Monday, October 12, 2009

The Morning After the After Party II

I dragged myself out of bed, quite literally, I rolled over and flailed my arms off the side of the bed until I felt something stable that I could use to pull myself out of bed. It was the dresser, actually just one of the drawers and all it really did was give the illusion of me pulling myself out of bed. The sound of the drawer hitting the popping out of the dresser and the jolt of the drawer falling and hitting the carpet was confirmation that I hadn't actually moved anywhere. But as a tactical simulation of getting out of bed it convinced me that it was indeed possible and there was little chance that I would actually die doing it. So to start I leaned the top half of my body out of bed and put both palms on the floor and let all the blood rush to my head. I remember thinking that this position is probably a yoga pose. Coincidentally it's also the pose I use when I'm puking out of bed into a bucket. The thought of having been unknowingly doing yoga for the last 20 years made me laugh to myself, which wasn't too bright considering half my digestive system was completely upside down and most of my blood was now pooling in my head. To avoid throwing up onto the carpet (and the clothes that had spilled out of the dresser drawer and my shoes/pants/shirt that were still next to the bed from last night) I pulled myself back up onto the bed rather quickly.

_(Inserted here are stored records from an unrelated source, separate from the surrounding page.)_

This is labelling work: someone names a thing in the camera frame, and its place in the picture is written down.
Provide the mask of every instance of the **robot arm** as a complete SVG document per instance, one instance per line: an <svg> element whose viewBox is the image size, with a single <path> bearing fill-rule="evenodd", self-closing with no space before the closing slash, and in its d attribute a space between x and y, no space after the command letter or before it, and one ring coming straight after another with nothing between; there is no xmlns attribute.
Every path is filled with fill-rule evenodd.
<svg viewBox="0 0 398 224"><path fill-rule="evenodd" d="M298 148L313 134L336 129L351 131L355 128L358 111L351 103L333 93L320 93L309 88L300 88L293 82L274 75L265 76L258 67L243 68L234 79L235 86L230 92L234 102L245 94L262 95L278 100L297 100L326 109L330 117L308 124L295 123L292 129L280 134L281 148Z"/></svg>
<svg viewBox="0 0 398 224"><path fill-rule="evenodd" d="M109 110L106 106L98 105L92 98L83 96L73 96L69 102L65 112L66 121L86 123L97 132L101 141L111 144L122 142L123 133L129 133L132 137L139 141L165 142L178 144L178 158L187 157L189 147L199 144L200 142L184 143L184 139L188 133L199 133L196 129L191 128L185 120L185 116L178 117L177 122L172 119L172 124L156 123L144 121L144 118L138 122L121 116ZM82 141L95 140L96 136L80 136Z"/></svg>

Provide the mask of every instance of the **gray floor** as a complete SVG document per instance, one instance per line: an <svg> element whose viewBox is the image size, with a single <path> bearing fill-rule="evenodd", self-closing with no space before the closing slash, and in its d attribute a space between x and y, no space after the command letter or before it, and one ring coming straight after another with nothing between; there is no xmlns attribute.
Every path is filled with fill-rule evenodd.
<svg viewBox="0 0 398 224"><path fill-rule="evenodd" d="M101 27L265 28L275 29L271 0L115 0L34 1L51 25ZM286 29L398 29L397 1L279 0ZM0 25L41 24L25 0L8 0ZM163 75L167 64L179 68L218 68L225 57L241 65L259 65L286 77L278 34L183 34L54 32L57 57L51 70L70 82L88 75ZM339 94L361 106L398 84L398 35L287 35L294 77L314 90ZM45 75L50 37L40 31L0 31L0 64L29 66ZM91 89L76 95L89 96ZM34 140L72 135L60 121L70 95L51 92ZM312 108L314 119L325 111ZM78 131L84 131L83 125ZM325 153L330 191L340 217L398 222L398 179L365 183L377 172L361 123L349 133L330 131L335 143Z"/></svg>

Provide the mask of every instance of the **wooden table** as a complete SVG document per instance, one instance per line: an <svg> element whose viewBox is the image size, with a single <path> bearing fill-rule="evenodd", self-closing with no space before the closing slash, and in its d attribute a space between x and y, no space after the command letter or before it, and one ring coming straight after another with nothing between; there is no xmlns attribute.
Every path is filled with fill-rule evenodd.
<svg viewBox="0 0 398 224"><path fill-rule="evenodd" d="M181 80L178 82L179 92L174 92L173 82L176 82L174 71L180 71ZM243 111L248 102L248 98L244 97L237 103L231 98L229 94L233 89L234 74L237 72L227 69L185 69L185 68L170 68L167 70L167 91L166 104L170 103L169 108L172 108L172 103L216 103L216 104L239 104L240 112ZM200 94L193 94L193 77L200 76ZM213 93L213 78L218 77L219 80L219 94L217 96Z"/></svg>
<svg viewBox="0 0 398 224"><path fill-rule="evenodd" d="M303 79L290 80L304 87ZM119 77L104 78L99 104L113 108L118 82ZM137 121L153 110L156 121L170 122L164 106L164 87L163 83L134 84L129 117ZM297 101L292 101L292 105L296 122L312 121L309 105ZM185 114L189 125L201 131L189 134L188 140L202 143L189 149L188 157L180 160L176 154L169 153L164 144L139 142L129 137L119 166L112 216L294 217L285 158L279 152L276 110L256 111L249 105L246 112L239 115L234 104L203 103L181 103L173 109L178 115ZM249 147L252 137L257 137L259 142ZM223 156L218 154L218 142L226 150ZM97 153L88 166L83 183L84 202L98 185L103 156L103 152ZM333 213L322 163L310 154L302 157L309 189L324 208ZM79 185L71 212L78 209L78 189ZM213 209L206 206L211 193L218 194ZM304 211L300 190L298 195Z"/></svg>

The sensation of one minute having all your blood in your head and the next having no blood in your head was quite interesting. Good thing I was already laying down because I have no idea how long I was out. I decided to treat it like a band-aid, just pull, get it over with. I leapt to my feet and steadied myself on the wall next to the bed. That's when I became aware of the swarm of locusts in the room making that shrill noise that locusts make.

Sunday, October 11, 2009

The Morning After the After Party

I woke up this morning groggy, in pain, and still quite sleepy.  Part of this state was caused by the ridiculously long wait for the metro last night.  At the line changes we had to wait 15 minutes for the schedule sign to update...which then told us the next train was in 15 minutes. It did this three or four times.  Another aspect of last night that might also have been responsible for my sloth-like state was finding that the hosts of the wedding reception we attended were gracious enough to have an open bar stocked with one of my favorite wines.  You tend to drink more when the only effort necessary for a refill is to point to an empty glass and three people being paid to pour you drinks spring into action. Well, to be fair I'm not going to blame this on my favorite wine entirely. The gin and tonics at the after-party probably had a hand in it as well. Actually, the entire night was an exercise in overindulgence. Think about it, we had an after-party for an event (the reception) that is itself an after-party for another event (the wedding). So really, I shouldn't be surprised that I feel like I spent the evening spinning around in a cement mixer with nothing but a half a dozen bowling balls to keep me warm.